Problem to solve. Your whole reply should be the lines from the one that contains "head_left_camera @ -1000" through the last line of the listing, copied exactly.
··· Source material
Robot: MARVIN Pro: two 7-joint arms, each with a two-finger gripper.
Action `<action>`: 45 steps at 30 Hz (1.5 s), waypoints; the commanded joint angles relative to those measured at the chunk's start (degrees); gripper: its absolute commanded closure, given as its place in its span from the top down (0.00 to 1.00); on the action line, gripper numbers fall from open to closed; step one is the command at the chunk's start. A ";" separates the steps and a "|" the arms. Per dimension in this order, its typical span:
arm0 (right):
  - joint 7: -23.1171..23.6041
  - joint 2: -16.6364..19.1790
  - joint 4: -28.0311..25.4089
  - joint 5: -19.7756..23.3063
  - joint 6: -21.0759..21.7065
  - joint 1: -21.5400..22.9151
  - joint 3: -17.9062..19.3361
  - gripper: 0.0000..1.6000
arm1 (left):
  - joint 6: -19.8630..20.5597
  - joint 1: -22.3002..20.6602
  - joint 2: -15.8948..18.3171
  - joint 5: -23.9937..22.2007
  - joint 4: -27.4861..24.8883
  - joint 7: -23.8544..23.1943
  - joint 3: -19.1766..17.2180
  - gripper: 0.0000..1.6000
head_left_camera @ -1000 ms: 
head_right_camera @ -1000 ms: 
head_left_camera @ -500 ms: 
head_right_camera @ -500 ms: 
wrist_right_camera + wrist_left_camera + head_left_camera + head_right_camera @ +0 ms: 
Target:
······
Solution to the exercise.
head_left_camera @ -1000 ms: 
head_right_camera @ -1000 ms: 
head_left_camera @ -500 ms: 
head_right_camera @ -500 ms: 
wrist_right_camera + wrist_left_camera + head_left_camera + head_right_camera @ +0 ms: 
Target:

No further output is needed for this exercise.